The amygdala isn’t responsible for all of people’s fear response, but it’s
like the burglar alarm that connects to everything else, said New York
University psychology and neural science professor Elizabeth Phelps.
Emory University psychiatry and psychology professor Michael Davis found
that a certain chemical reaction in the amygdala is crucial in the way mice
and people learn to overcome fear. When that reaction is deactivated in
mice, they never learn to counter their fears.
Scientists found D-cycloserine, a drug already used to fight hard-to-treat
tuberculosis, strengthens that good chemical reaction in mice. Working in
combination with therapy, it seems to do the same in people. It was first
shown effective with people who have a fear of heights. It also worked in
tests with other types of fear, and it’s now being studied in survivors of
the World Trade Center attacks and the Iraq war.
The work is promising, but Michigan’s Maren cautions that therapy will still
be needed: "You’re not going to be able to take a pill and make these things
go away.“
When it comes to ruling the brain, fear often is king, scientists say.
“Fear is the most powerful emotion,” said University of California Los
Angeles psychology professor Michael Fanselow.
People recognize fear in other humans faster than other emotions, according
to a new study being published next month. Research appearing in the journal
Emotion involved volunteers who were bombarded with pictures of faces
showing fear, happiness and no expression. They quickly recognized and
reacted to the faces of fear – even when it was turned upside down.
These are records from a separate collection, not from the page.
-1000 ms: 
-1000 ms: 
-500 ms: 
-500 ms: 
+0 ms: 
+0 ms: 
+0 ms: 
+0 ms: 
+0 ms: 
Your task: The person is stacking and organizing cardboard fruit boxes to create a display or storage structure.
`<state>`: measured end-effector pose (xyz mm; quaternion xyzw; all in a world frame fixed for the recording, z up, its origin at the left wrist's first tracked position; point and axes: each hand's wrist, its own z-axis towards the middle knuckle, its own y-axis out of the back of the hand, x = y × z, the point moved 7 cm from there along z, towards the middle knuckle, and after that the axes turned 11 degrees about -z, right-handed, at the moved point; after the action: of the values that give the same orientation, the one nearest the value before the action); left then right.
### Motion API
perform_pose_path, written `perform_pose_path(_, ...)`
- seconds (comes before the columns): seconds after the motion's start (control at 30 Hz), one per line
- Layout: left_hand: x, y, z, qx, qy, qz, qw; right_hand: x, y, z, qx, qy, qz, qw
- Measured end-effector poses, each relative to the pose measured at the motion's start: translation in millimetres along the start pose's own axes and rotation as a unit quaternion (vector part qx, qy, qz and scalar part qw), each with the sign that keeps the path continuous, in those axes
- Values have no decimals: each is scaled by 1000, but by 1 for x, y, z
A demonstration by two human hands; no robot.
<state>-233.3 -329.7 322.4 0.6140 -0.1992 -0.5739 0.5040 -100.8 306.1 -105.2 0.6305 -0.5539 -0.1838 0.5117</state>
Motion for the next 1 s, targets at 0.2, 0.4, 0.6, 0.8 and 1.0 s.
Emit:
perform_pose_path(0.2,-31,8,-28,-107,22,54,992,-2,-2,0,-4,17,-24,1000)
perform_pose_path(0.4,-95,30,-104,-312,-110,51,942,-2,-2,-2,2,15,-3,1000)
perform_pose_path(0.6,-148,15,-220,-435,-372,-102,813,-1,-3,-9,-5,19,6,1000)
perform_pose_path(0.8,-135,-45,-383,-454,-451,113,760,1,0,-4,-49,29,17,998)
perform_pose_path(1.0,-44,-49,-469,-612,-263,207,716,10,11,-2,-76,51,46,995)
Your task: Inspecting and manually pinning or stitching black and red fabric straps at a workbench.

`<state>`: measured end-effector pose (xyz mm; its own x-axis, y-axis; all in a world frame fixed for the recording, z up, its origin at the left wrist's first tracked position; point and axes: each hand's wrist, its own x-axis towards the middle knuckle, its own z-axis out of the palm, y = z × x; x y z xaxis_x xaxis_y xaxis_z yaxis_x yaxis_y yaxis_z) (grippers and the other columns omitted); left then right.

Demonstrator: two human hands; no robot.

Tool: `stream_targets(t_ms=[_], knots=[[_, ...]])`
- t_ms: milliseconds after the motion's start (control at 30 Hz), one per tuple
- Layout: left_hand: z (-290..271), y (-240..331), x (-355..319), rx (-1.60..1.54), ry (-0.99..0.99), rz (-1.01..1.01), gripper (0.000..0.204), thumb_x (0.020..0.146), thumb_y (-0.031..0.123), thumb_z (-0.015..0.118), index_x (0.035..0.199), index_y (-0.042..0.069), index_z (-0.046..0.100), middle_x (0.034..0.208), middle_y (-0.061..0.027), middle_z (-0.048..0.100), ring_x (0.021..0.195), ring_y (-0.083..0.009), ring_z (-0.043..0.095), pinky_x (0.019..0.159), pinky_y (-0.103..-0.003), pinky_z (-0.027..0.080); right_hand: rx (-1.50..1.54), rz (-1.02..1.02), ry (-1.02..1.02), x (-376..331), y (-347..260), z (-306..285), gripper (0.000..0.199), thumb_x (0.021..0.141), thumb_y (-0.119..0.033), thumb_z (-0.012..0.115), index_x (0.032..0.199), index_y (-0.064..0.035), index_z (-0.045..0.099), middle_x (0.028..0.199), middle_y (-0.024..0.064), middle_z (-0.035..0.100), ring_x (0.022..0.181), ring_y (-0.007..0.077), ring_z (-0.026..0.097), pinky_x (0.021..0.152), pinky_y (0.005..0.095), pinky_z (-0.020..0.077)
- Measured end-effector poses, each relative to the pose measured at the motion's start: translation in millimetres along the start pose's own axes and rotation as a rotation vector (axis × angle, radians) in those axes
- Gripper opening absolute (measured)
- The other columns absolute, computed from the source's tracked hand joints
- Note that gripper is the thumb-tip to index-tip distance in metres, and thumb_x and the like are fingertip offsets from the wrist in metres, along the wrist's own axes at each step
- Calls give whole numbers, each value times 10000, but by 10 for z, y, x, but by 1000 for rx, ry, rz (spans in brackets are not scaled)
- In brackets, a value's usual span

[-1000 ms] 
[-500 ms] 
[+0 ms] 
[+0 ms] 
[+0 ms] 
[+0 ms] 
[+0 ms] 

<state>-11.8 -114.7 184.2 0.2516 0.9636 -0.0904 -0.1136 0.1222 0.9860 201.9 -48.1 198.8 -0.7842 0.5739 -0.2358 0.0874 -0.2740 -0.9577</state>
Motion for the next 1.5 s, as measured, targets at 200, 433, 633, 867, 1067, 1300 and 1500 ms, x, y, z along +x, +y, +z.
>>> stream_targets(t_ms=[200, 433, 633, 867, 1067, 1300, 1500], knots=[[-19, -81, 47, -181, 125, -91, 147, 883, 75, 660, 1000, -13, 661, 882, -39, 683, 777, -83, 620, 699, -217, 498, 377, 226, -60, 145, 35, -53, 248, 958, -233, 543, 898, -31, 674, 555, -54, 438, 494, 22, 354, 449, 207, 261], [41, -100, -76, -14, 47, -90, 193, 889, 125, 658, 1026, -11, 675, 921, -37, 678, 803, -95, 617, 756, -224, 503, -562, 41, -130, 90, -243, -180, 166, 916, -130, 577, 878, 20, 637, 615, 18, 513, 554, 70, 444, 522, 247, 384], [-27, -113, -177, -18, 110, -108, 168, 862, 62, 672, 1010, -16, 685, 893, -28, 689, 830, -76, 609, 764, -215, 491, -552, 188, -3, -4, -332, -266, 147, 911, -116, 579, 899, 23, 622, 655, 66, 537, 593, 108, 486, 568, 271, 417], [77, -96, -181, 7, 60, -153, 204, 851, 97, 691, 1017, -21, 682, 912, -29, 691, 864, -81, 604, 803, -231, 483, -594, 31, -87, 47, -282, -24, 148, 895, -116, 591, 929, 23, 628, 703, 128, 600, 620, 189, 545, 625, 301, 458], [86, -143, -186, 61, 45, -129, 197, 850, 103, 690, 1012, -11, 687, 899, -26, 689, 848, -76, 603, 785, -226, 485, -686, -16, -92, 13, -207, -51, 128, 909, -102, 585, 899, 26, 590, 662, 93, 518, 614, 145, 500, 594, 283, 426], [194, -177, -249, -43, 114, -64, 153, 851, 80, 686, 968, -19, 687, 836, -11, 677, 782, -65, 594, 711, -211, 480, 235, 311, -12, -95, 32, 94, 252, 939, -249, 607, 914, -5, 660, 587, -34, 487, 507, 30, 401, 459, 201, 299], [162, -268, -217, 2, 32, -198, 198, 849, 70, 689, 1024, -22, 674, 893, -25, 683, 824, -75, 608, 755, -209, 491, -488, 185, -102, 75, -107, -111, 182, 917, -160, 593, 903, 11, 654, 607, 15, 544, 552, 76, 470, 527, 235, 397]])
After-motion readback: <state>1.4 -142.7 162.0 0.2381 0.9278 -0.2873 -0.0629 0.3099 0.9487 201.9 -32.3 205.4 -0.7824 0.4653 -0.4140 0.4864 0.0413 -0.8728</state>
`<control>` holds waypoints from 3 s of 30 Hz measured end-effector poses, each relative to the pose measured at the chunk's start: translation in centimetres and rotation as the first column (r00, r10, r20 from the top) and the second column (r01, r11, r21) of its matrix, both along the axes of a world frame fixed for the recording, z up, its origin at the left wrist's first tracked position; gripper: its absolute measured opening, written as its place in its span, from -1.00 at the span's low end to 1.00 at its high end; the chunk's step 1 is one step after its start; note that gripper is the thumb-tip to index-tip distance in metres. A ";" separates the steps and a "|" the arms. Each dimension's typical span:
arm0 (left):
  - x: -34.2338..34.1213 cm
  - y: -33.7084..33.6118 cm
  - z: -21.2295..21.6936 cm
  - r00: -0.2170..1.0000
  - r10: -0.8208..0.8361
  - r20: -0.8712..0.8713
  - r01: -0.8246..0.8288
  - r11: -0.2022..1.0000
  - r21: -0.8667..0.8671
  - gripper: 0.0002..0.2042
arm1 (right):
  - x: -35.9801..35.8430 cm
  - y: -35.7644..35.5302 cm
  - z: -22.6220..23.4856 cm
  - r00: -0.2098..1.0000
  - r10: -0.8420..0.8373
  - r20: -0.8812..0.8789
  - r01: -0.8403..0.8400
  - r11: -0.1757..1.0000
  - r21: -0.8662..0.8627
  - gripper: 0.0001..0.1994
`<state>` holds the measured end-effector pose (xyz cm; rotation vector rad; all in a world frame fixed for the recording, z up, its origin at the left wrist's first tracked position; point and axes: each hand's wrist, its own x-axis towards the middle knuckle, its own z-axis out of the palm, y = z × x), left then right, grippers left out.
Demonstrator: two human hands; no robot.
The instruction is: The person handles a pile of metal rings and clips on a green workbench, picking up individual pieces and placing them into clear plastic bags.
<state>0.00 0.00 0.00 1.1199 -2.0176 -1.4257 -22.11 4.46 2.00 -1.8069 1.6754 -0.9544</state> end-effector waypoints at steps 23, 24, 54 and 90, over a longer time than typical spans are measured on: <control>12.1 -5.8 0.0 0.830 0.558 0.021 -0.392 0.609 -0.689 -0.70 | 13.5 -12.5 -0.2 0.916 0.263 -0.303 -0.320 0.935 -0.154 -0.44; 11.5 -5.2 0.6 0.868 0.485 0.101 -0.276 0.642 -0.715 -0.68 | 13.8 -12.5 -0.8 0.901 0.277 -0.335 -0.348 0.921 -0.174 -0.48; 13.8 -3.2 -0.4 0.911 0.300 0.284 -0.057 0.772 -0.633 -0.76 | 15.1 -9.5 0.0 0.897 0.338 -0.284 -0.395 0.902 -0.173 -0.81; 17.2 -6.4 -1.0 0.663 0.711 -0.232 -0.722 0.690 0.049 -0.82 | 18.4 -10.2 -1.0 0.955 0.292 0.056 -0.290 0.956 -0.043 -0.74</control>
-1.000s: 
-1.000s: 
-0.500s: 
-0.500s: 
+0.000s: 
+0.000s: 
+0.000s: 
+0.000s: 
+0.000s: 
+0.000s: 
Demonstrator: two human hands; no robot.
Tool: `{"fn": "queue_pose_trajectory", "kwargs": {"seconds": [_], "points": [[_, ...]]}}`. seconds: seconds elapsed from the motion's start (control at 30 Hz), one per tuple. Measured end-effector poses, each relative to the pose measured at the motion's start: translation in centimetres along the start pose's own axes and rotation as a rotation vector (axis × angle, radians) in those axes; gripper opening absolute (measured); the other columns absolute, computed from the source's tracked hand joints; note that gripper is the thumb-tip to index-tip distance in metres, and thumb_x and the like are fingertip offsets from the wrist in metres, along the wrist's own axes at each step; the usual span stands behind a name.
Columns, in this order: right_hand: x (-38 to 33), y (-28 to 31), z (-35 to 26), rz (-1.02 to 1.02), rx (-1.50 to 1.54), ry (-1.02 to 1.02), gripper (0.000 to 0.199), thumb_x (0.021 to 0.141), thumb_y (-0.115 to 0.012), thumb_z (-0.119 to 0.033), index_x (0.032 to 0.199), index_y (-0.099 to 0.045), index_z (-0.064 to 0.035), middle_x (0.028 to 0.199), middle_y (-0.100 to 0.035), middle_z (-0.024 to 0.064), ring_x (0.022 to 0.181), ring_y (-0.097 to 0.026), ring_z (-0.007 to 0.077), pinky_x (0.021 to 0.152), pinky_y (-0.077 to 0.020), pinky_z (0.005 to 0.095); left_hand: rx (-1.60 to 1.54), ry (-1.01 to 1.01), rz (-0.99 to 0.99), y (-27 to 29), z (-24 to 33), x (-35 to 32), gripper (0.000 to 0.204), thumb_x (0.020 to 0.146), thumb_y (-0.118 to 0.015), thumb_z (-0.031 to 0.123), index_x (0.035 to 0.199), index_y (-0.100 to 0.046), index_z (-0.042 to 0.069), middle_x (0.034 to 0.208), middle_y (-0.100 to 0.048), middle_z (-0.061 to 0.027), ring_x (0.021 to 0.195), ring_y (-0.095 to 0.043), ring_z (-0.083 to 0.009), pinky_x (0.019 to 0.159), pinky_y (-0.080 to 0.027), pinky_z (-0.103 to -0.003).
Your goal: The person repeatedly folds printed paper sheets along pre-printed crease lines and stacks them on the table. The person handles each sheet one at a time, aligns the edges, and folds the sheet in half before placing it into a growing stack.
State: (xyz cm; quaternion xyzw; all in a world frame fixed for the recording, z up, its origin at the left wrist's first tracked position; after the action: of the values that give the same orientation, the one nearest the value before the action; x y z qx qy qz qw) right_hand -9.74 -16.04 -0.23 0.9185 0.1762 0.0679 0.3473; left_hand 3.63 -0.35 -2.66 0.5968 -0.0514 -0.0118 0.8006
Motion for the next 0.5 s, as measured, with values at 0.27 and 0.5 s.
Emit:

“We think we have some built-in shortcuts of the brain that serve the role
that helps us detect anything that could be threatening,” said study author
Vanderbilt University psychology professor David Zald.
Other studies have shown that just by being very afraid, other bodily
functions change. One study found that very frightened people can withstand
more pain than those not experiencing fear. Another found that experiencing
fear or merely perceiving it in others improved people’s attention and brain
skills.
To help overcome overwhelming fear, psychologist Carbonell, author of the
"Panic Attacks Workbook,” has his patients distinguish between a real threat
and merely a perceived one. They practice fear attacks and their response to
them. He even has them fill out questionnaires in the middle of a fear
attack, which changes their thinking and causes reduces their anxiety.
That’s important because the normal response for dealing with a real threat
is either flee or fight, Carbonell said. But if the threat is not real, the
best way to deal with fear is just the opposite: "Wait it out and chill."